Selon l’article 696 du même code, la partie perdante est condamnée aux dépens, à moins que le juge, par décision motivée, n’en mette la totalité ou une fraction à la charge d’une autre partie.
La SARL L’ECRIN DES NEIGES, qui perd le procès, supportera les dépens, dont distraction au profit de la SCP PIERROT ET NEEL, société d’avocats, sur son affirmation de droit en application de l’article 699 du code de procédure civile.
Enfin, il serait inéquitable de laisser à la charge Monsieur [F] [K] et Madame [G] [E] les sommes exposées dans la présente instance et non comprises dans les dépens.
Dès lors, la SARL L’ECRIN DES NEIGES sera condamné à leur verser la somme de 800 euros au titre de l’article 700 du code de procédure civile.
PAR CES MOTIFS
Le juge des référés, statuant publiquement par une mise à disposition du greffe en application des articles 450 à 453 du code de procédure civile, les parties préalablement avisées, par ordonnance réputée contradictoire et en premier ressort.

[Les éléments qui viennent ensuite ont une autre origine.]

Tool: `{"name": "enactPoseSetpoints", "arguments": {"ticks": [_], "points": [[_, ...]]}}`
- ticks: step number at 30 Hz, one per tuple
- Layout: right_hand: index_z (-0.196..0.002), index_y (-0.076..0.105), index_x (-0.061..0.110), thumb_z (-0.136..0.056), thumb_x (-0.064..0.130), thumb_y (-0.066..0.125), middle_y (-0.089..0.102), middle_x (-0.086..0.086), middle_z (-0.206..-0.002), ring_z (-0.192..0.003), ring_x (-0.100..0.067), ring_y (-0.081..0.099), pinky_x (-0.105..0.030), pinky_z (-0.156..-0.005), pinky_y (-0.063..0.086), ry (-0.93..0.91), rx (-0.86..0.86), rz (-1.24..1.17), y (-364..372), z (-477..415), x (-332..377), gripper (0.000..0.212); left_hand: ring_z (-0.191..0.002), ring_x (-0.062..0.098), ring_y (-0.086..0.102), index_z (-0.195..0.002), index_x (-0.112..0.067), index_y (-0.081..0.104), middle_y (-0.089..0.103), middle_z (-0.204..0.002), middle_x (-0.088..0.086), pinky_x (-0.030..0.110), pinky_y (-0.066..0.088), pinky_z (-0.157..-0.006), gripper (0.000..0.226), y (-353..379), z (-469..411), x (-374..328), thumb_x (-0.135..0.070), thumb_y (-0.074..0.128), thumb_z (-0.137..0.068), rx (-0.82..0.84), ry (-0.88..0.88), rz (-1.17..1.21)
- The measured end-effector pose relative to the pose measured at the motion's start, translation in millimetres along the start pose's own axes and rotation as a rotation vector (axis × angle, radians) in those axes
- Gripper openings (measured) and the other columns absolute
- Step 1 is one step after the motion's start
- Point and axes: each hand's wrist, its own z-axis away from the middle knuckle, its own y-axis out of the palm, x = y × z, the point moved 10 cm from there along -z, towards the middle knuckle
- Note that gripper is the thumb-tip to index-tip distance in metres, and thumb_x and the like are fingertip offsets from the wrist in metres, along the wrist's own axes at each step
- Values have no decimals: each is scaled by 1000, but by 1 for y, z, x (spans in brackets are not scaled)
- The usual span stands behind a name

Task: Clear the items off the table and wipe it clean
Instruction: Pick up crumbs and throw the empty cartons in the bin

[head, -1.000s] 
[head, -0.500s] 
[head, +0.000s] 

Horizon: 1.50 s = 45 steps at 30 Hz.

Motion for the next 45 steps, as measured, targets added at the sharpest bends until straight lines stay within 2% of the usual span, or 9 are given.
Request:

CONSTATE l’acquisition de la clause résolutoire au 09 octobre 2025,
ORDONNE l’expulsion de la SARL L’ECRIN DES NEIGES et de toute personne de son chef des lieux loués, avec le concours de la force publique si nécessaire ;
FIXE à titre provisionnel l’indemnité d’occupation, due trimestriellement à compter de la résiliation du bail et jusqu’à libération effective des lieux, à une somme égale à 772,09 euros TTC ;
CONDAMNE la SARL L’ECRIN DES NEIGES à verser à Monsieur [F] [K] et Madame [G] [E] les sommes provisionnelles de :
1 364,37 euros à valoir sur l’arriéré des loyers et charges dues au 09 octobre 2025, outre les indemnités d’occupation postérieures,36 euros au titre de la taxe d’enlèvement des ordures ménagères de 2025 ;
CONDAMNE la SARL L’ECRIN DES NEIGES à verser à Monsieur [F] [K] et Madame [G] [E] la somme de 800 euros au titre des dispositions de l’article 700 du code de procédure civile ;
CONDAMNE la SARL L’ECRIN DES NEIGES aux entiers dépens, dont distraction au profit de la SCP PIERROT ET NEEL, société d’avocats, sur son affirmation de droit en application de l’article 699 du code de procédure civile.